Department of Agricultural Biotechnology, Faculty of Agriculture and Natural Sciences, Duzce University, 81620, Duzce, Turkey.
Department of Molecular Biology and Genetics, Faculty of Arts and Sciences, Bingol University, 12000, Bingöl, Turkey.
Neurochem Res. 2020 Oct;45(10):2385-2397. doi: 10.1007/s11064-020-03097-w. Epub 2020 Jul 25.

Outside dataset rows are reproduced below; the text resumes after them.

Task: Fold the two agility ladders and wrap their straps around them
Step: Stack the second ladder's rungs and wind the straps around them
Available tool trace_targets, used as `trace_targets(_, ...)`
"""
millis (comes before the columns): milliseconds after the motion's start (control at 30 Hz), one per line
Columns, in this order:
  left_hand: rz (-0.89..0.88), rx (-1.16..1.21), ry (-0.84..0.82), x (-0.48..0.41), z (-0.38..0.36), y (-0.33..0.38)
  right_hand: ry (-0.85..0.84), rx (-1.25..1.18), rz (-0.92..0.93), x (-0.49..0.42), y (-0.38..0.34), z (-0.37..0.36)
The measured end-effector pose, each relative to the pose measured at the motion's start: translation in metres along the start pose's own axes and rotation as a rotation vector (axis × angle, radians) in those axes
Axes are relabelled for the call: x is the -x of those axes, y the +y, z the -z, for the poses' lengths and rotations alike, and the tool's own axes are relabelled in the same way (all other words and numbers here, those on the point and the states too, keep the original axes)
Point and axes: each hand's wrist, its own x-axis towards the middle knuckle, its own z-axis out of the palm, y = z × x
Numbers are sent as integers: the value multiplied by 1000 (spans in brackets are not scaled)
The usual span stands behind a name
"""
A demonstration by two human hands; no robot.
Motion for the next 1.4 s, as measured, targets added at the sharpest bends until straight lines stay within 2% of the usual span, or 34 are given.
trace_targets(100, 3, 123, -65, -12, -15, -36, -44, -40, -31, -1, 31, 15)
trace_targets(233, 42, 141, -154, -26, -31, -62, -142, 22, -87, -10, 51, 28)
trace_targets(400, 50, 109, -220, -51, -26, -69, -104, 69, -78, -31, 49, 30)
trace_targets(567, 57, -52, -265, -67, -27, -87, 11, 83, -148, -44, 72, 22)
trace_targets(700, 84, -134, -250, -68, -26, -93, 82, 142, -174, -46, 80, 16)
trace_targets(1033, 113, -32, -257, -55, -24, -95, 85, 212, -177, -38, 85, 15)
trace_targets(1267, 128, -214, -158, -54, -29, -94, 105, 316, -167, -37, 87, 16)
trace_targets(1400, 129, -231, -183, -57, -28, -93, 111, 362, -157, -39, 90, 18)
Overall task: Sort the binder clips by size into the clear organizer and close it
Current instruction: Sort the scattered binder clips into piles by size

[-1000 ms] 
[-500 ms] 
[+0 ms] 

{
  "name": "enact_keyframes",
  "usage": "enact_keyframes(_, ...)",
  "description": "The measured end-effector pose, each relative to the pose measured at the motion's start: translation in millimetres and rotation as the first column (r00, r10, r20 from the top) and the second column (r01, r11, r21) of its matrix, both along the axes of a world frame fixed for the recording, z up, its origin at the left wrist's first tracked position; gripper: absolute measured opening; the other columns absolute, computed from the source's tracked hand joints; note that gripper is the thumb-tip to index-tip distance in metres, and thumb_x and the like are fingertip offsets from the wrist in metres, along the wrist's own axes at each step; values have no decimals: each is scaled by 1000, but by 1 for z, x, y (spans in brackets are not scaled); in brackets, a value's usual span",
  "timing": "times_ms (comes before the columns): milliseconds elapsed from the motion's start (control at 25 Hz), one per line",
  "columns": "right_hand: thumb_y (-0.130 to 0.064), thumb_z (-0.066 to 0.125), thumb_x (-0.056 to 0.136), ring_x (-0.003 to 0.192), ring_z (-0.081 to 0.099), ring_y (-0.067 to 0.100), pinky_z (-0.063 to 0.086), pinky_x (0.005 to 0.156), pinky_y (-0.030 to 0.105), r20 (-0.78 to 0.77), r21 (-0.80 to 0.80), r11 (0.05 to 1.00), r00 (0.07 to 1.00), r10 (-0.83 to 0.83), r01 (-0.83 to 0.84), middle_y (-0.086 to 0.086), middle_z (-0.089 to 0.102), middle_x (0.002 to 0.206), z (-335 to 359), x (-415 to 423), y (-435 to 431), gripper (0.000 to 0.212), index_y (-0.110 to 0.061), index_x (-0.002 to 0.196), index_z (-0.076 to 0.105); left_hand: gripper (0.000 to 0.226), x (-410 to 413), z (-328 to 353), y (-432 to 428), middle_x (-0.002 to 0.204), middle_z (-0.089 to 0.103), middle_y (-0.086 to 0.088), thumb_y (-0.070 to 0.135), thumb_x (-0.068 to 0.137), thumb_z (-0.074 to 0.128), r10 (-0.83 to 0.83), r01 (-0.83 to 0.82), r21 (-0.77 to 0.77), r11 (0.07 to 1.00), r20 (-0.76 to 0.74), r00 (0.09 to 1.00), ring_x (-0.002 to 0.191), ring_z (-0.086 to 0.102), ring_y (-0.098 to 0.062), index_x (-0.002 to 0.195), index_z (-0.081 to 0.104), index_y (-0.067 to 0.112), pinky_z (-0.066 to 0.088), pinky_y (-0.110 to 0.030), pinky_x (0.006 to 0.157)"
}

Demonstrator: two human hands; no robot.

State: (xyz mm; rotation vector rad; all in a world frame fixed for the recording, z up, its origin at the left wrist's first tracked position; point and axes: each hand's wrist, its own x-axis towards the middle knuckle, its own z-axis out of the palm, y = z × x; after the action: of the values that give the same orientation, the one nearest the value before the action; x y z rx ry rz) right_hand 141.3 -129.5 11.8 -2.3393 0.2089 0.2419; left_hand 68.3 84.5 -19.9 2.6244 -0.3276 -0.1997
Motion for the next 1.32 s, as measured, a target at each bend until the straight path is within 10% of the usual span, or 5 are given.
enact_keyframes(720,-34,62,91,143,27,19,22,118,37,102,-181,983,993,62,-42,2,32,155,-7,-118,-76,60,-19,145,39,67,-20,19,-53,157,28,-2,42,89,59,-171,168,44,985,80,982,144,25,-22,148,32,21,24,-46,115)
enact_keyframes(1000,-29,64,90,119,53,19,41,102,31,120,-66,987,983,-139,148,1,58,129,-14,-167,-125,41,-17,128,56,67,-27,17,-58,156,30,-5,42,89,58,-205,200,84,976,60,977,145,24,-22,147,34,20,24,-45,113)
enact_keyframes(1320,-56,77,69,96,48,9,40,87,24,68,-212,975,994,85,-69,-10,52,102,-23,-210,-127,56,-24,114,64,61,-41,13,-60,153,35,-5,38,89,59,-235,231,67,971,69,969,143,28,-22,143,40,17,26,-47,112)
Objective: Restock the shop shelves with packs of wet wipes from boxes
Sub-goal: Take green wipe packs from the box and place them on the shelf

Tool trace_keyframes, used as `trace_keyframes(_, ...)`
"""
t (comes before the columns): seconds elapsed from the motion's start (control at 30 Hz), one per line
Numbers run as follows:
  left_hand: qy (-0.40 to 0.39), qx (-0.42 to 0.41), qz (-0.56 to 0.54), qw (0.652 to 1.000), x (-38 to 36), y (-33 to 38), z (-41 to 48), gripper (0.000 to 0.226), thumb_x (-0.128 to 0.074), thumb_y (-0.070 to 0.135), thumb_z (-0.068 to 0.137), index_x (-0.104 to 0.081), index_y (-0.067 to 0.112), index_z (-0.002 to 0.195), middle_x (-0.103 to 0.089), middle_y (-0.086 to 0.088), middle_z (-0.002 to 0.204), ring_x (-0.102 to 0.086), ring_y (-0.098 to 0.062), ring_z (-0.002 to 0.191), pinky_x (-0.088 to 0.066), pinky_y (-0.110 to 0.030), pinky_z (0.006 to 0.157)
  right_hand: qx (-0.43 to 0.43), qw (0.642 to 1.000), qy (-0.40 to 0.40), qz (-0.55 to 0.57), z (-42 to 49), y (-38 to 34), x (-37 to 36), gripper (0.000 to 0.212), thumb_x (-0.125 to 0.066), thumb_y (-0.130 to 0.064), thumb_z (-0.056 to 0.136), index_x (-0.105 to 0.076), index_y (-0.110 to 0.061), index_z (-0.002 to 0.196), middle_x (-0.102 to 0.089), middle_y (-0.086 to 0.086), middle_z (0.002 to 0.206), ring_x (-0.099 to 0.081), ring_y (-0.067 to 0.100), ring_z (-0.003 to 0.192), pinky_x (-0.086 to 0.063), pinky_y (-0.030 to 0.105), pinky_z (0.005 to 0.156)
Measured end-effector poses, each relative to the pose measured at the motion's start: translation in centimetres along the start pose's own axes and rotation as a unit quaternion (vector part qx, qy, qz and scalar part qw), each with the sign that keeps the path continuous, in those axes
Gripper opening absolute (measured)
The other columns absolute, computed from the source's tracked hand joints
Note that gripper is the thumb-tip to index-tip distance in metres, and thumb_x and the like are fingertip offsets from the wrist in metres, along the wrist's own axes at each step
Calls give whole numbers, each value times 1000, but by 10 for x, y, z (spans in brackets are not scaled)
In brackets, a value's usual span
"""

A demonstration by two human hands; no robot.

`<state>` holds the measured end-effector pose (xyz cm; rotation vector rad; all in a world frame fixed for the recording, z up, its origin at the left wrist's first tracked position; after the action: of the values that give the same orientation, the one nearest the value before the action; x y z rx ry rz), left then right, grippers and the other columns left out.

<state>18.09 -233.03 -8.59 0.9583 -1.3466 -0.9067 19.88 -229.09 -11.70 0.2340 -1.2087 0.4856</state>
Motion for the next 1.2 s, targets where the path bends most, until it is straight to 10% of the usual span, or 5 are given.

Diabetes mellitus is a prevalent metabolic disorder associated with multiple complications including neuropathy, memory loss and cognitive decline. Despite a long history of studies on diabetic complications, there are no effective therapeutic strategies for neuroprotection in diabetes. Hyperglycemia-induced imbalance in programmed cell death could initiate a decline in neural tissue cells viability. Various nanomaterials can induce either cell death or cell survival dependent on the type and surface features. Pristine C fullerene is a nontoxic nanomaterial, which exhibits antioxidant and cytoprotective properties. However, the precise molecular mechanism with which the C nanoparticle exerts cytoprotective effect in diabetic subjects has not yet been fully addressed. Thus, this study aimed to determine whether C fullerene prevents oxidative stress impairment and to explore the effects of C fullerene on apoptosis and autophagy in diabetes mellitus to clarify its potential mechanisms. These effects have been examined for olive oil extracted C fullerene on the hippocampus of STZ diabetic rats. Up-regulation of Caspase-3, Beclin-1 and oxidative stress indexes and down-regulation of Bcl-2 were observed in the brain of STZ-diabetic rats. The exposure to C fullerene for a period of 12 weeks ameliorate redox imbalance, hyperglycemia-induced disturbances in apoptosis and autophagy flux via modulation of Caspase-3, Bcl-2, Beclin-1 and LC3I/II contents. Furthermore, C fullerene ameliorated the LC3I/II ratio and prevented extremely increased autophagy flux. Contrarily, pristine C fullerene had no modulatory effect on all studied apoptotic and autophagy markers in non-diabetic groups. Therefore, oil extracted C fullerene exhibits cytoprotective effect in hyperglycemia-stressed hippocampal cells. The presented results confirm that pristine C fullerene nanoparticles can protect hippocampal cells against hyperglycemic stress via anti-oxidant, anti-apoptotic effects and amelioration of autophagy flux. Moreover, C fullerene regulates a balance of autophagy via BCL-2/Beclin-1 reciprocal expression that could prevent functional disturbances in hippocampus.
糖尿病是一种常见的代谢紊乱疾病,与多种并发症有关,包括神经病变、记忆丧失和认知能力下降。尽管对糖尿病并发症进行了长期的研究,但目前仍没有有效的神经保护治疗策略。高血糖诱导的程序性细胞死亡失衡可能导致神经组织细胞活力下降。各种纳米材料可以根据类型和表面特征诱导细胞死亡或细胞存活。纯净的 C 富勒烯是一种无毒的纳米材料,具有抗氧化和细胞保护特性。然而,C 纳米颗粒在糖尿病患者中发挥细胞保护作用的确切分子机制尚未完全阐明。因此,本研究旨在确定 C 富勒烯是否能预防氧化应激损伤,并探讨 C 富勒烯对糖尿病中细胞凋亡和自噬的影响,以阐明其潜在机制。研究了橄榄油提取的 C 富勒烯对 STZ 糖尿病大鼠海马的影响。在 STZ 糖尿病大鼠的大脑中观察到 Caspase-3、Beclin-1 和氧化应激指标上调,Bcl-2 下调。C 富勒烯暴露 12 周可改善氧化还原失衡,通过调节 Caspase-3、Bcl-2、Beclin-1 和 LC3I/II 含量,改善高血糖诱导的细胞凋亡和自噬流紊乱。此外,C 富勒烯改善了 LC3I/II 比值,防止了自噬流的极度增加。相反,纯净的 C 富勒烯对非糖尿病组的所有研究的凋亡和自噬标志物均无调节作用。因此,油提取的 C 富勒烯在高血糖应激的海马细胞中表现出细胞保护作用。结果证实,纯净的 C 富勒烯纳米颗粒可通过抗氧化、抗凋亡作用和改善自噬流来保护海马细胞免受高血糖应激。此外,C 富勒烯通过 BCL-2/Beclin-1 相互表达调节自噬平衡,可防止海马功能障碍。